THE MERE PRESENCE OF BILLY COUTU DETERRED OPPONENTS FROM TAKING LIBERTIES WITH THE TEAM’S STARS.

In his heyday, Billy Coutu was one of the most feared men who laced up the skates in the rough and tumble world of professional hockey. Born in North Bay, Ontario in 1892, the 5-foot-11, 190-pound defenseman spent a decade defending his territory against his opponents using any means necessary.

Coutu joined the Habs in 1916-17, their last year as part of the National Hockey Association (NHA). Montreal won the league title and earned the right to travel to the West coast to contend for the Stanley Cup against the Seattle Metropolitans. Seattle took the best-of-five series, becoming the first American team to claim the title of Stanley Cup champions.

The NHL set up shop the next fall. With Coutu on defense and his well-developed mean streak often coming to the forefront, Montreal finished the new league’s inaugural schedule in 1917-18 tied for the best record.

In 1918-19, the Habs finished second in the three-team NHL and defeated the Ottawa Senators in the playoffs, earning the right to play for the Stanley Cup against the Seattle Metropolitans. Five games into the series, with Coutu and three teammates hospitalized after falling victim to a global influenza epidemic that would take the life of Montreal player Joe Hall, the series was cancelled and the Cup was not awarded.

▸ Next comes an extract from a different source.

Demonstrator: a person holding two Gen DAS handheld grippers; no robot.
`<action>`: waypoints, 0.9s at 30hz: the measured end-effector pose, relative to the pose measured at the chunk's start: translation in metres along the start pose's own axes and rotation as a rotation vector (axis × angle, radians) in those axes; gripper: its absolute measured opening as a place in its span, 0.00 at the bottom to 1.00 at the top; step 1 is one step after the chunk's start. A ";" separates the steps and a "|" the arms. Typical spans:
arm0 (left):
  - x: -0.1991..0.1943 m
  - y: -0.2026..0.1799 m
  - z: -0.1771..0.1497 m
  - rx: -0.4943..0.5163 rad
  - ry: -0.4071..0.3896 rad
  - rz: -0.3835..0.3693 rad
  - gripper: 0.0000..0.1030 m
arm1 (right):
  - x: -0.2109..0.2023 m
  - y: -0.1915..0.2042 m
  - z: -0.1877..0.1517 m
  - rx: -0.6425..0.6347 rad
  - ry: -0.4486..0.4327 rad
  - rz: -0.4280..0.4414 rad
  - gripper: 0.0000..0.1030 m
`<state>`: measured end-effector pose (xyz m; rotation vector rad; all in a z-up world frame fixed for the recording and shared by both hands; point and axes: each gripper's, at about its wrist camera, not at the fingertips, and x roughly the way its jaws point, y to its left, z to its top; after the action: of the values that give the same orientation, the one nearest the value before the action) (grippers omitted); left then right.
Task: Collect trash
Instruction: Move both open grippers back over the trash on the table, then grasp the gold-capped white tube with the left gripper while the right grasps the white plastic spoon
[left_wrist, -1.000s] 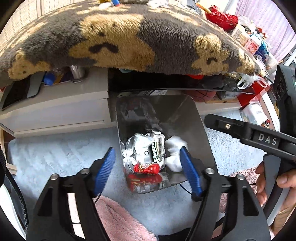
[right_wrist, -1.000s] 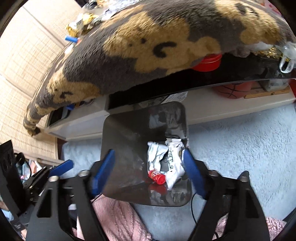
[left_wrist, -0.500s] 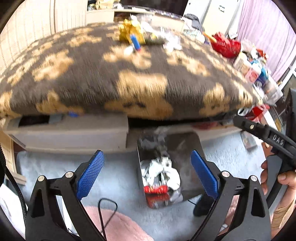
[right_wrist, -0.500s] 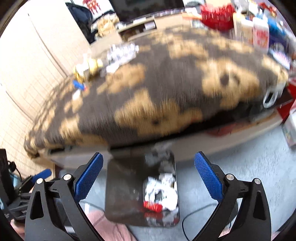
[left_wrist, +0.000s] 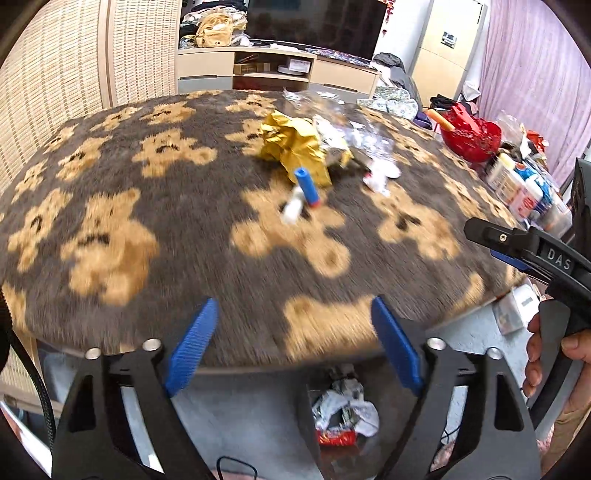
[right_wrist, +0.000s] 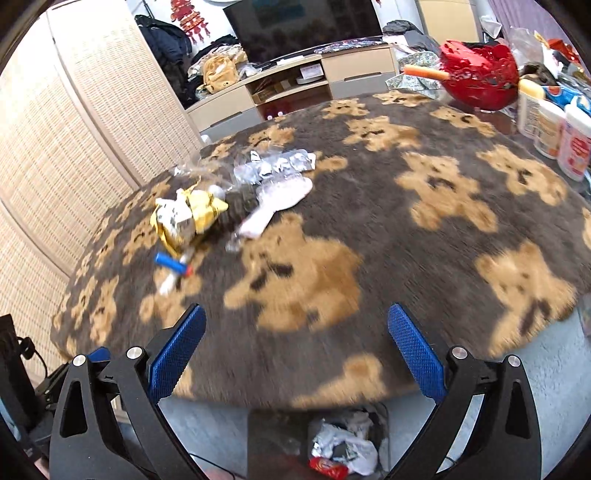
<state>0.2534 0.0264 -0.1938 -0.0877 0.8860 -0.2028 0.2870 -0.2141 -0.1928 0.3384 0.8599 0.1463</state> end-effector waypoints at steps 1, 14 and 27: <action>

With Joe Hall’s death, Coutu became the Canadiens’ undisputed enforcer, a most effective deterrent to those who might choose to take liberties with the team’s marquee players. Loaned to the Hamilton Tigers for the 1920-21 season, Coutu played against his former Montreal mates with the same ferocity he had shown while wearing their colors.

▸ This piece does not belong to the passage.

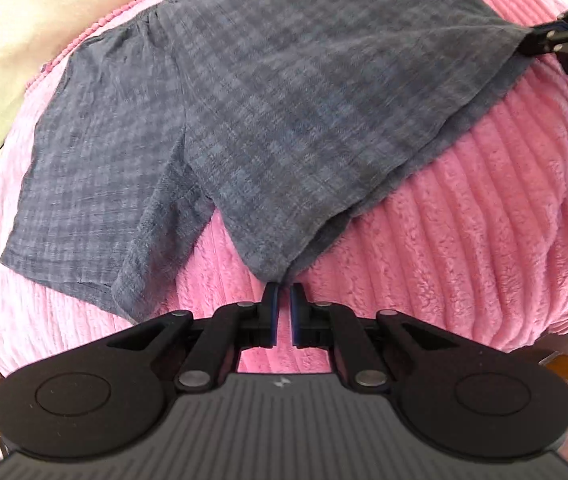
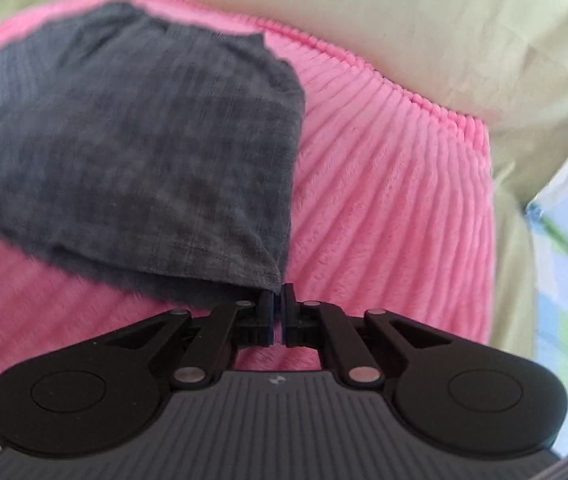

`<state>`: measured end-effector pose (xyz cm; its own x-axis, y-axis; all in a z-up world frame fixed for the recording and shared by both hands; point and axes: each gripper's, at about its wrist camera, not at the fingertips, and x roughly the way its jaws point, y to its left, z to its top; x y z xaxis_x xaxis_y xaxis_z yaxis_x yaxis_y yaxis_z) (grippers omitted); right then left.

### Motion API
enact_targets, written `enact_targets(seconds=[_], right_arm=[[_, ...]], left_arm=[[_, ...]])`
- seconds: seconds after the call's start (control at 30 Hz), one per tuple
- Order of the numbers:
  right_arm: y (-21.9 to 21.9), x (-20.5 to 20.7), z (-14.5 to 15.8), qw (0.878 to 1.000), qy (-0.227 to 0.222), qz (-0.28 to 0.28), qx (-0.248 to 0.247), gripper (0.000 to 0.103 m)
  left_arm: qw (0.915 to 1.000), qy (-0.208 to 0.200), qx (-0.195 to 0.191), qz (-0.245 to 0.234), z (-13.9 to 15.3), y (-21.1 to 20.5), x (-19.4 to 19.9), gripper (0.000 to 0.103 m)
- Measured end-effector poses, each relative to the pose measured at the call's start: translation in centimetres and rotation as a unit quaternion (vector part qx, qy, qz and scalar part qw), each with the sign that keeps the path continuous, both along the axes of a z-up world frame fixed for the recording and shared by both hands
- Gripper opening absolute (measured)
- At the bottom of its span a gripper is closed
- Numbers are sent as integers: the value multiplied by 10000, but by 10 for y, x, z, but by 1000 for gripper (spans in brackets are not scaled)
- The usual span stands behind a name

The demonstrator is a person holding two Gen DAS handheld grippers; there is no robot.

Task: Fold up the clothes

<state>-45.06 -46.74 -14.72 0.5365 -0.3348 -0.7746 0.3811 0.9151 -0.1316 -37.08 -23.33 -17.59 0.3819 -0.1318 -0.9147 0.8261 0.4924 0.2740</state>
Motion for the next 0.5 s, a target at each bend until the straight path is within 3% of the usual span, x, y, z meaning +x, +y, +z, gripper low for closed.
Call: enact_targets(seconds=[0.03, 0.1, 0.2, 0.23, 0.27, 0.3, 0.33, 0.37, 0.4, 0.5], right_arm=[[-1, -4, 2, 9997, -113, -140, 141, 36], [-3, -11, 1, 9987, -272, -247, 346, 35], [-3, -11, -7, 9976, -434, -286, 463, 35], [-4, -9, -10, 9973, -453, -300, 493, 34], [-5, -7, -13, 9973, -451, -297, 489, 33], [-6, -3, -13, 9976, -438, -241, 480, 22], [-6, -2, -11, 9978, -408, -189, 485, 8], [-6, 0, -9, 9980, -378, -139, 491, 3], [-6, 1, -6, 9981, -347, -88, 497, 2], [-3, -1, 12, 9993, -301, 72, 217, 1]], left_arm=[[10000, -62, -35, -50, 3, 1, -1, 11], [9997, -178, -92, -165, 6, 1, -2, 14], [9993, -187, -244, -190, 8, -3, 2, 26], [9993, -240, -230, -193, 5, -6, 4, 35], [9992, -295, -178, -193, 2, -9, 6, 35], [9992, -316, -137, -201, 0, -11, 7, 35], [9992, -317, -109, -212, -2, -12, 8, 33], [9992, -306, -99, -226, -4, -15, 8, 17], [9993, -247, -92, -267, -5, -18, 7, 7], [9992, -39, -133, -386, 1, -19, 3, 0]])
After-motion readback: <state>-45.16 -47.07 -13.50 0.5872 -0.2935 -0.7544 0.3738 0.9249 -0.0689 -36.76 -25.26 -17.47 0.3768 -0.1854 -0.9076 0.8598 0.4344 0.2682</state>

Returning to Montreal at the beginning of 1921-22, Coutu once again began making life miserable for Habs’ opponents. Not allowing himself to be limited by the rules of play, no tactic was too underhanded or brutal as Coutu made sure that his opponents worried about more than simply preventing the likes of Morenz, Joliat, and Boucher from scoring.

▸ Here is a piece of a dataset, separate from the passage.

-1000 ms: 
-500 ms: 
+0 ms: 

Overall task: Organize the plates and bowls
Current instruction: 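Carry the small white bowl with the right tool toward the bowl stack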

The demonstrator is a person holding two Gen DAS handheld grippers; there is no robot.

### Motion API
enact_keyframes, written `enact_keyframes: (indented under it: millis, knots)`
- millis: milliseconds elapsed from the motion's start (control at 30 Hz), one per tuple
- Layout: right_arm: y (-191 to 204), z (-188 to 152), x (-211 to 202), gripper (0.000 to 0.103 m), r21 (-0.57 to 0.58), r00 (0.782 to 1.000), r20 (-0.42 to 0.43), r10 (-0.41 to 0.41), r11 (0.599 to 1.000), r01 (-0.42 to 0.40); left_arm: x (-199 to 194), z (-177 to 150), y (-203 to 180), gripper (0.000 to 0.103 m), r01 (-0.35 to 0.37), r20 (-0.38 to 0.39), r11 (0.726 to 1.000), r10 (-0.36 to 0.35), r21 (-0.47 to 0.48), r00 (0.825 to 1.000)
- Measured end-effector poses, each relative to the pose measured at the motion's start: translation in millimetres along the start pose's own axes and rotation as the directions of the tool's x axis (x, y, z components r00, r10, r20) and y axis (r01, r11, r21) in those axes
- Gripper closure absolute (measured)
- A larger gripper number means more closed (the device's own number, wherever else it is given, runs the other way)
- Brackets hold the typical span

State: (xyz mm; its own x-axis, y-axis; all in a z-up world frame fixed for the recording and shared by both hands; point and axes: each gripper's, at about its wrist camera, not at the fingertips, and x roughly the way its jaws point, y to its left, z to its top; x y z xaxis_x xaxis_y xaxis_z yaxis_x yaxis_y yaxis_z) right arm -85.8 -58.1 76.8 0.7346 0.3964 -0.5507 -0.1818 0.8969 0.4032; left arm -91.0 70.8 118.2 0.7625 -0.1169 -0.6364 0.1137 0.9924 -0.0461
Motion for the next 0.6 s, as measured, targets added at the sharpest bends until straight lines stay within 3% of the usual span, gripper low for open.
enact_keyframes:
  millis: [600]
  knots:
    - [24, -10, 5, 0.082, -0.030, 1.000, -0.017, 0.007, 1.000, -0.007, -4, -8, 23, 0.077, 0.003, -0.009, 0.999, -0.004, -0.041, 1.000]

In the spring of 1924, the Canadiens made their way back into contention for the Stanley Cup. With Georges Vézina in nets and Coutu creating mayhem on the blue line, Montreal was almost unimpeded in their efforts. Sweeping both western contenders, the Vancouver Millionaires and Calgary Tigers, the Habs captured their second Stanley Cup Championship.

Coutu, who captained the team in 1925-26, saw his time with Montreal come to an end prior to the 1926-27 season, when he was traded to Boston. Exposing his fiery personality, Coutu got into an altercation during practice with teammate Eddie Shore shortly after his arrival. Medical intervention was required to reattach Shore’s ear from the battle.

The last game of the 1927 Finals was also Coutu’s last NHL appearance. He attacked an official and was the first player to be banished from the NHL for life. The ban was lifted after tempers cooled but Coutu never played another NHL game. He played four years in the minors and then went into coaching, directing the Providence Reds for two winters.

Billy Couture passed away in 1977 on the eve of his 86th birthday.